Dr Jose Angel Jimenez Lasanta from Hospital Vall d‘Hebron in Barcelona discussed ultrasound in the realms of combined kidney and pancreas transplantation. He discussed the role of ultrasound, including Doppler, in assessing renal/pancreas transplants and indicted when to turn to other imaging modalities for assessment.
Profiles:
Dr Gibran Timothy Yusuf is Consultant Interventional Radiologist at King’s College Hospital NHS Foundation Trust. He also has a specialist interest in abdominal imaging and ultrasound, including advanced techniques such as contrast enhanced ultrasound, elastography and fusion for which he regularly publishes and is an invited speaker.
Dr Annamaria Deganello is a consultant radiologist at King’s College Hospital, having qualified in 2004 from the University of Padua in Italy before undertaking specialist radiology training. Her specialist interest is in paediatric imaging of complex surgical cases, trauma and hepatobiliary diseases and liver transplantation.

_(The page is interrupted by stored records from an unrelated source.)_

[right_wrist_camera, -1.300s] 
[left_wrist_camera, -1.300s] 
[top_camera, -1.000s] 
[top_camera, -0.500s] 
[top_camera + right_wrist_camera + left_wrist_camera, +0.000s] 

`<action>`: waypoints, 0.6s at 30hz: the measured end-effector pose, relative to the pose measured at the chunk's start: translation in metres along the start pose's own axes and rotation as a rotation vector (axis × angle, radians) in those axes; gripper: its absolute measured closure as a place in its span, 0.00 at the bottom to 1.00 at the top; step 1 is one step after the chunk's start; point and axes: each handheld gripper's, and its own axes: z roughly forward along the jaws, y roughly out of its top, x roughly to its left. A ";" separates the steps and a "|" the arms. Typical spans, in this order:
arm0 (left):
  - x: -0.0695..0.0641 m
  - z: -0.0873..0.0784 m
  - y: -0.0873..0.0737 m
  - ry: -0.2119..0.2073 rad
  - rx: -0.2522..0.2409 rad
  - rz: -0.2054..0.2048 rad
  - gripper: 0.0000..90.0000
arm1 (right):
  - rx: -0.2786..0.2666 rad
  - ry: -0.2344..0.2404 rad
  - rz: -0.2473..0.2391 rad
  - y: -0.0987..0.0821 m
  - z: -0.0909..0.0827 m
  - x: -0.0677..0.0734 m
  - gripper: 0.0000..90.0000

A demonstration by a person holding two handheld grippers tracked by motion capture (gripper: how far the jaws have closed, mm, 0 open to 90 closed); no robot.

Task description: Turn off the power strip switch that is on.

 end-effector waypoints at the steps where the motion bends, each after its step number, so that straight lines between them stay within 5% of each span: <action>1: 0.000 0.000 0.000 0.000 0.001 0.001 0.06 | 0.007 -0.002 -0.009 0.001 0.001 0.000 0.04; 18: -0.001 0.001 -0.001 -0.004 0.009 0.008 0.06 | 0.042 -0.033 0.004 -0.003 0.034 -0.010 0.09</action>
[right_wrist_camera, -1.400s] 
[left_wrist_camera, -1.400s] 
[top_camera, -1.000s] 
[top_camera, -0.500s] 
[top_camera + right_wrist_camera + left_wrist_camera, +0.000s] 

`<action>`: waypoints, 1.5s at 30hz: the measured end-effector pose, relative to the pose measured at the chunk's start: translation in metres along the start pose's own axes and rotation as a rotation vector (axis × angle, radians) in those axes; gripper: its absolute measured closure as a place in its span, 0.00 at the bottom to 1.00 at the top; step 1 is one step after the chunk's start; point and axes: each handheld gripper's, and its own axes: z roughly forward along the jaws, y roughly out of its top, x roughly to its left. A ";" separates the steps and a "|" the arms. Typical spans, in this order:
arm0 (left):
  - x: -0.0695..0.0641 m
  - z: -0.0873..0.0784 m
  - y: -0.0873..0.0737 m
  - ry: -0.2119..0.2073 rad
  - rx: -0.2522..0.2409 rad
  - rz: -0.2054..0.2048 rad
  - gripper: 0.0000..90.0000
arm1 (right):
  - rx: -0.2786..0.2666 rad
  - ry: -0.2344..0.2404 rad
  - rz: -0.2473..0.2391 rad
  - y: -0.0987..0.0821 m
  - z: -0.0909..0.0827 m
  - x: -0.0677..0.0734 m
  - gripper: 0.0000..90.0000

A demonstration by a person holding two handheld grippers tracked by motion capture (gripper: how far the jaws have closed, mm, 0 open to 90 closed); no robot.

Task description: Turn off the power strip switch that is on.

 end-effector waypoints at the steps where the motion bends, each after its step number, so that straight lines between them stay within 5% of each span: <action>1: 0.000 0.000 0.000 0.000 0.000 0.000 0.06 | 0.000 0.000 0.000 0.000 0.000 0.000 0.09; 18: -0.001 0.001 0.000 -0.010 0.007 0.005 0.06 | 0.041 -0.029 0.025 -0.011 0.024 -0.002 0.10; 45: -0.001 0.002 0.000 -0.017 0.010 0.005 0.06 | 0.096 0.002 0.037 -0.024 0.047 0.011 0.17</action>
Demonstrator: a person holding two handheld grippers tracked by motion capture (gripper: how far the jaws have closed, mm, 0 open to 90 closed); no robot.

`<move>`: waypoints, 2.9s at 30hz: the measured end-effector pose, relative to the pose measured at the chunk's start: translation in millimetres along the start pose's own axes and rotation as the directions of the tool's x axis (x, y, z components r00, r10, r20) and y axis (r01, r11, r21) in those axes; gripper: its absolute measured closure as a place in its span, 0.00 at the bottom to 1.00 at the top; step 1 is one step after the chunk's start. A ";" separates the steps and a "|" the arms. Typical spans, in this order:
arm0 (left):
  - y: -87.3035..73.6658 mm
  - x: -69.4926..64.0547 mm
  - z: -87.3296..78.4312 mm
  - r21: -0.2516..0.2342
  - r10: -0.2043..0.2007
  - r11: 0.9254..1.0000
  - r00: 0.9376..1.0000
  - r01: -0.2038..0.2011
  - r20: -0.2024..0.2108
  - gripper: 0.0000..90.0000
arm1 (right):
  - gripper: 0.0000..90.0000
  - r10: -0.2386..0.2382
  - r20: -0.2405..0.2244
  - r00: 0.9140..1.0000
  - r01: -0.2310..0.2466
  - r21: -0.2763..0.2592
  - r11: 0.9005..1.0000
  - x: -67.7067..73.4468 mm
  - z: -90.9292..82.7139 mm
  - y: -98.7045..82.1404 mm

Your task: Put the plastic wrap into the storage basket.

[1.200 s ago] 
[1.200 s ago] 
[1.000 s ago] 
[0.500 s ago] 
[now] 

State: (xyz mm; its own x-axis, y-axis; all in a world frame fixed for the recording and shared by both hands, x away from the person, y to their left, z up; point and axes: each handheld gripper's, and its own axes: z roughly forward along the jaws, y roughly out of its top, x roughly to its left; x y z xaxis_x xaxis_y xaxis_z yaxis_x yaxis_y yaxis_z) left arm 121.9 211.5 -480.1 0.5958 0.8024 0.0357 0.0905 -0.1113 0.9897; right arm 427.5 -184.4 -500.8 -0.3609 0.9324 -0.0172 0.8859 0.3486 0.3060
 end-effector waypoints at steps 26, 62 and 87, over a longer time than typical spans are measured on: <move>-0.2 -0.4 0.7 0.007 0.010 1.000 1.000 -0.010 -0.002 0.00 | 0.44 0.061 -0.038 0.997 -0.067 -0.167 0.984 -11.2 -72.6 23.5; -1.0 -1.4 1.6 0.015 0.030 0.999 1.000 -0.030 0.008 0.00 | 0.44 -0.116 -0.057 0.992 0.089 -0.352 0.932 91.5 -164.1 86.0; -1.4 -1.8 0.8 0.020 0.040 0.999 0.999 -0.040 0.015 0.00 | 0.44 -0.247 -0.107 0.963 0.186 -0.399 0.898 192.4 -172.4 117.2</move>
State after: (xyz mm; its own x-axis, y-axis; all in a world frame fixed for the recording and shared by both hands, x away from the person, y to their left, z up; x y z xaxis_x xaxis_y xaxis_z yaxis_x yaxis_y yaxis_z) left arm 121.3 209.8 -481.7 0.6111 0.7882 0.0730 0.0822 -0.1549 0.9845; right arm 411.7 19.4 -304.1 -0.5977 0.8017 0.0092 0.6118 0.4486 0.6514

Paul Sidhu is Professor of Imaging Sciences at King’s College London and a Consultant Radiologist in the Department of Radiology at King’ College Hospital. He has published extensively on many aspects of ultrasound and pioneered the introduction of contrast-enhanced ultrasound in the UK. He is Past-President of the European Federation of Societies in Medicine and Biology and the British Medical Ultrasound Society.